Pipelining achieves a latency improvement for the anchor itself and blocks referenced by the anchor. However, there are still many blocks proposed in the same round as the anchor, but which would not be finalized at the same time. By making every proposer a leader and ordering the anchors according to a predetermined sequence, this drawback can be removed. But since all validators follow the same deterministic order, an anchor that cannot be directly committed increases the latency for all subsequent anchors. Consequently, fallback mechanisms, such as round timeouts, come into play, which could reduce the benefits of responsiveness. Leader reputation, discussed in a previous section, can remove slow or crashed validators to ensure low latency [Ref].

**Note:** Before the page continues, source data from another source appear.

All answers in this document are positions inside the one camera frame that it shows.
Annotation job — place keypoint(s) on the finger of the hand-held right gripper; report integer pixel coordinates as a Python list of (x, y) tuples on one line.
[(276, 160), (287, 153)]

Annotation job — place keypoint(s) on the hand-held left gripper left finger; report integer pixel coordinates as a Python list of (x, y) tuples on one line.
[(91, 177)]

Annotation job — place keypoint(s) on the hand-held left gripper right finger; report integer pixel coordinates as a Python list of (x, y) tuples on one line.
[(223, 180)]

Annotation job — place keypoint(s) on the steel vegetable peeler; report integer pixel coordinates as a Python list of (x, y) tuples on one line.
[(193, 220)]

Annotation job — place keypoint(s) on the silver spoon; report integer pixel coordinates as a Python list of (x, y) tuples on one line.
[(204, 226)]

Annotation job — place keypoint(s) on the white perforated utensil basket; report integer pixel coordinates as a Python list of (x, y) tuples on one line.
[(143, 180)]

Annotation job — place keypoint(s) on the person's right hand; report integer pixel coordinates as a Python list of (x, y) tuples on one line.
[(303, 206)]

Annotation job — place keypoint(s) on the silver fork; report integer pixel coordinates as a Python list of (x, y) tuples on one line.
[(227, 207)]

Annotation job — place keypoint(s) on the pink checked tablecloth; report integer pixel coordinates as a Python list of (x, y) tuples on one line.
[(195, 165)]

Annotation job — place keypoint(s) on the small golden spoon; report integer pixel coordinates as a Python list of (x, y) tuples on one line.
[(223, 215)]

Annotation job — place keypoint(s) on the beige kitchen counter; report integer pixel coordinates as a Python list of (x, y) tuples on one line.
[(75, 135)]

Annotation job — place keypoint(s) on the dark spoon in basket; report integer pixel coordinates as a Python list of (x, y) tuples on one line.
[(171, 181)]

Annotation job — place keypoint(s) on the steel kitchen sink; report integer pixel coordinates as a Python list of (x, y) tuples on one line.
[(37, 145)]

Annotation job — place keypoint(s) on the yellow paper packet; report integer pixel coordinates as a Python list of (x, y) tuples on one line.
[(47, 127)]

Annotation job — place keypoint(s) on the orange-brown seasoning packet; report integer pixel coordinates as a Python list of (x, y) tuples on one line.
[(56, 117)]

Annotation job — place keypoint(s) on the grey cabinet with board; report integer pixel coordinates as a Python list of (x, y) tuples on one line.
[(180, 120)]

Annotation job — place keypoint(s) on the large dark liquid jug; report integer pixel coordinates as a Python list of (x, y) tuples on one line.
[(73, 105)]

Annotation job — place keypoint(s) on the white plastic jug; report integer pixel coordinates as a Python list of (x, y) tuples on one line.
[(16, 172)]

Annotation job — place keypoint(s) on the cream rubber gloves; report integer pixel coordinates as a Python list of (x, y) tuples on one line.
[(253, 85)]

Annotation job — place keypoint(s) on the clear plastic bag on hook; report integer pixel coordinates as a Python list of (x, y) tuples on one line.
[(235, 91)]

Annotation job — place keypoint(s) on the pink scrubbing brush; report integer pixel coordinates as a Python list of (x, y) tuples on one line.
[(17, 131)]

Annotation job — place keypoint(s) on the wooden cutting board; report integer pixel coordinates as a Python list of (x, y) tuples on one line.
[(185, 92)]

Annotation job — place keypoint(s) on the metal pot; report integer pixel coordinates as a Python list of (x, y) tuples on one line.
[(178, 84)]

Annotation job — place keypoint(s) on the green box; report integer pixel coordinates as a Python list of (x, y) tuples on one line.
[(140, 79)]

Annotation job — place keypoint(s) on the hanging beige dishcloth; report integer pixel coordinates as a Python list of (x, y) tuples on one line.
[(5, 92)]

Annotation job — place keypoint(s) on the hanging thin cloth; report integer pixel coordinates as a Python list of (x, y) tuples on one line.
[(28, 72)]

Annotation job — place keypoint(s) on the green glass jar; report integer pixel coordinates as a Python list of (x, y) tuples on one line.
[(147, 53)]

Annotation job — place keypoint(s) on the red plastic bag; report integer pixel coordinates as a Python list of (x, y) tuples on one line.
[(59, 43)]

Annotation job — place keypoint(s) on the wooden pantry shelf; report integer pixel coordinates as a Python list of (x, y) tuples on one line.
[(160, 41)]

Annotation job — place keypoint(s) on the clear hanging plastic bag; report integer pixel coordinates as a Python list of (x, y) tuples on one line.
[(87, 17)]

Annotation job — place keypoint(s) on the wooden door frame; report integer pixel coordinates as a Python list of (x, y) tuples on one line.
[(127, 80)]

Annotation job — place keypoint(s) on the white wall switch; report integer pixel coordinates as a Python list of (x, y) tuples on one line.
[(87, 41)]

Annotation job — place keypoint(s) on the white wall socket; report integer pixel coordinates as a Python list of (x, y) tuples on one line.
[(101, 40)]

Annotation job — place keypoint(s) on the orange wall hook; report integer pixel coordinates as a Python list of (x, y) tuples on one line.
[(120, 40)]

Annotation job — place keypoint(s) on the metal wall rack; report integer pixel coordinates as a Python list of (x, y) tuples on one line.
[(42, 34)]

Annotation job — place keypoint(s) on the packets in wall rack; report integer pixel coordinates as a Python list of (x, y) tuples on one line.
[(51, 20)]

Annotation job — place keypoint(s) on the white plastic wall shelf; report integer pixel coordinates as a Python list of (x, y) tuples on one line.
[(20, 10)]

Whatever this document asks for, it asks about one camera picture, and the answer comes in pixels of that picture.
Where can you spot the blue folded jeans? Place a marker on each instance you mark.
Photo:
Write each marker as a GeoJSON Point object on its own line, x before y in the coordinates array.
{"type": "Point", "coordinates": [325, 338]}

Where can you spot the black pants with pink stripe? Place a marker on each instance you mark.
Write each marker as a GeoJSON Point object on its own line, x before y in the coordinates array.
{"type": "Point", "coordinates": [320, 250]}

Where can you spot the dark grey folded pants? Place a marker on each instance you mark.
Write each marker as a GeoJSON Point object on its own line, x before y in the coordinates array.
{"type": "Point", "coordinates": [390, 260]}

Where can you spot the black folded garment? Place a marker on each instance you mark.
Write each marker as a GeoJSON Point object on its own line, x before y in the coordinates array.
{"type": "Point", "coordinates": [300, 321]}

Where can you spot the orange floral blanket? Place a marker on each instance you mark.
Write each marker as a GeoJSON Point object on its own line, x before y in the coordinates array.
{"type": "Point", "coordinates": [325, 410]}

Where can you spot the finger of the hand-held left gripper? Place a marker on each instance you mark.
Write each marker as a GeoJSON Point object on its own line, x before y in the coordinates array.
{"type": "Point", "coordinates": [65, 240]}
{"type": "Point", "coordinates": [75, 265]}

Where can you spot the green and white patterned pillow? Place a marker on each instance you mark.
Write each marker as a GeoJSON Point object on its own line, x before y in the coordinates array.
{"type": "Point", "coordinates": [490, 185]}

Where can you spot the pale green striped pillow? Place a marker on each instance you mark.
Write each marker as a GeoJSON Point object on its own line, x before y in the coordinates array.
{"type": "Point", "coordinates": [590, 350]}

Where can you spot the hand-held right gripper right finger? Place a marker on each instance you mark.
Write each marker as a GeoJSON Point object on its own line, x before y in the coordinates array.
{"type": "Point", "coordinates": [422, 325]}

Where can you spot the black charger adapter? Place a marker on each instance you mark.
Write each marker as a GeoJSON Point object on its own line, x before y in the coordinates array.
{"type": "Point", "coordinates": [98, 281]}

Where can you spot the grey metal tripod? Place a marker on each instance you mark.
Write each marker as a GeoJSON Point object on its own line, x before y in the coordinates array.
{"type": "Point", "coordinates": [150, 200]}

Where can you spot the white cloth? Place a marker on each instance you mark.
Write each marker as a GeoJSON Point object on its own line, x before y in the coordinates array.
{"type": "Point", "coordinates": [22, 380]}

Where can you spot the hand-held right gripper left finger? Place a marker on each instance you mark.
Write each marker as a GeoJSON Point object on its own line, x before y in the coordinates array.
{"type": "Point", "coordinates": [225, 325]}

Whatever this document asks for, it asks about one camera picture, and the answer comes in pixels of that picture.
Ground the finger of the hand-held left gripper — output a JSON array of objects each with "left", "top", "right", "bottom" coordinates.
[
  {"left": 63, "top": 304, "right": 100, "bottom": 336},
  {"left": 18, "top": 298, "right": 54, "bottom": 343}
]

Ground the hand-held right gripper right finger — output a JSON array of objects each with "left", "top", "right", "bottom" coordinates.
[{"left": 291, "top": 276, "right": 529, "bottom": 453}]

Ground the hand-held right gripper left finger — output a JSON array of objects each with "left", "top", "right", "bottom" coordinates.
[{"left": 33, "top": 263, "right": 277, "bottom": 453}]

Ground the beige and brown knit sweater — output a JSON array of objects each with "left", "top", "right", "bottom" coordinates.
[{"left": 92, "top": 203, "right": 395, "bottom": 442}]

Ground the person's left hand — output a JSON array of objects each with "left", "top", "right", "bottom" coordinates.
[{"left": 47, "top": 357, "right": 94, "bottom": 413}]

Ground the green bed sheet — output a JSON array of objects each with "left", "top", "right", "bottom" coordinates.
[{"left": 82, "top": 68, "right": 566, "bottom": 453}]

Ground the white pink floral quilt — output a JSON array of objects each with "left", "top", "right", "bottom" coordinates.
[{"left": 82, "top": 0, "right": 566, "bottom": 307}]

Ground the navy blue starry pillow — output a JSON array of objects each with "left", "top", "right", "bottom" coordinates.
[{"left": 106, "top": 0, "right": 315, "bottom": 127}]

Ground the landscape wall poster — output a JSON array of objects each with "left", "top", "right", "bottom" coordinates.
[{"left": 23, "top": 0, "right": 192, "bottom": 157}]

Pipelined Multi-Leader DAG. Each color presents an anchoring round for one of the pipelined protocol instances. For a given round the leaders are ordered by letter [Ref].

Multi-DAG

Similar to pipelining, where several instances of the protocol are applied in series on the same DAG, one could also apply several instances of DAGs and serialise these. The goal is to improve granularity of the block frequency and reduce latency between transaction arrival and transaction inclusion in a block. However, since DAGs would write to the final sequence in round-robin fashion, these DAGs would interdepend with their latency as progress would depend on the slowest finalization.

Evaluation and Summary

The following provides an overview of which of the above presented techniques are employed by Shoal++, Mysticeti, and Hotstuff. Since Hotstuff follows a chain-based approach, some of these concepts are not applicable to it (n/a).

Property

Mysticeti

Shoal++

Hotstuff

Responsiveness

Prevalent

Optimistic

Uncertified DAG

n/a

Leader reputation

Pipelining

Multi-Leader

n/a

Multi-DAG

n/a

Next, we evaluate the number of message delays it takes to finalize a message that is sent by a user. (Message delays are introduced in the section on "Certified and Uncertified DAGs".) We also consider queuing, which is the time between arrival of a transaction and the inclusion in a block. The expected delay due to queuing is the mean between max and min of possible queuing time. Mysticeti is advantageous in that respect, as its rounds progress with only 1 message delay, whereas with Shoal++ a round consumes 3 message delays due to certification. However, Shoal++ also introduces the concept of Multi-DAGs which can reduce queuing time dramatically. We note that since rounds in Hotstuff (and Hotstuff2) progress with 2 message delays, queuing also effectively adds 1 message delay in this protocol. We compare with the optimal two-phase BFT Hotstuff2.

Performance

Mysticeti

Shoal++

Hotstuff [*]

Commit delay

3

4

5

Queuing

0.5

0.5

1

Total

3.5

4.5

6

We reference a sample of performance results from Mysticeti and Shoal++. Overall the results are impressive, significantly outperforming traditional protocols.

We also compare the results to Hotstuff.

Performance

Mysticeti

Shoal++

Hotstuff [*]

Throughput

>150k tps

>150k

>25k

Latency at ~50% peak tps

1 sec

1 sec

2 sec

Lowest achieved latency

~0.5sec (*)

~0.8 sec

~2 sec

The experimental setup consists of 100 replicas spread across multiple regions around the world to mimic a decentralized network [Ref]. Apart from (*), where the result is extracted from an experiment with only 50 replicas [Ref].

Conclusion

DAG-based BFT consensus protocols represent a significant advancement in decentralized consensus protocols. They leverage innovations such as data dissemination separation, uncertified blocks, leader reputation mechanisms, and pipelining to enhance performance.

Mysticeti and Shoal++, two specimen of DAG BFTs, demonstrate unparalleled throughput and latency improvements, even compared to state-of-the art chain-based BFT protocols like Hotstuff. Their ability to process transactions with minimal theoretical delays sets unrivaled benchmarks for blockchain consensus mechanisms and makes them great candidates for the consensus protocol under the hood of the decentralized sequencer of Movement.

FOOTNOTES

*DAG-Rider, an asynchronous Byzantine Atomic Broadcast protocol, was introduced in 2021 with this title. It is one of the many novel DAG-based solutions in the space.

**It has also been announced that [Raptr] will be the successor of Shoal++. However, as of this writing, no paper, results, or code are yet available.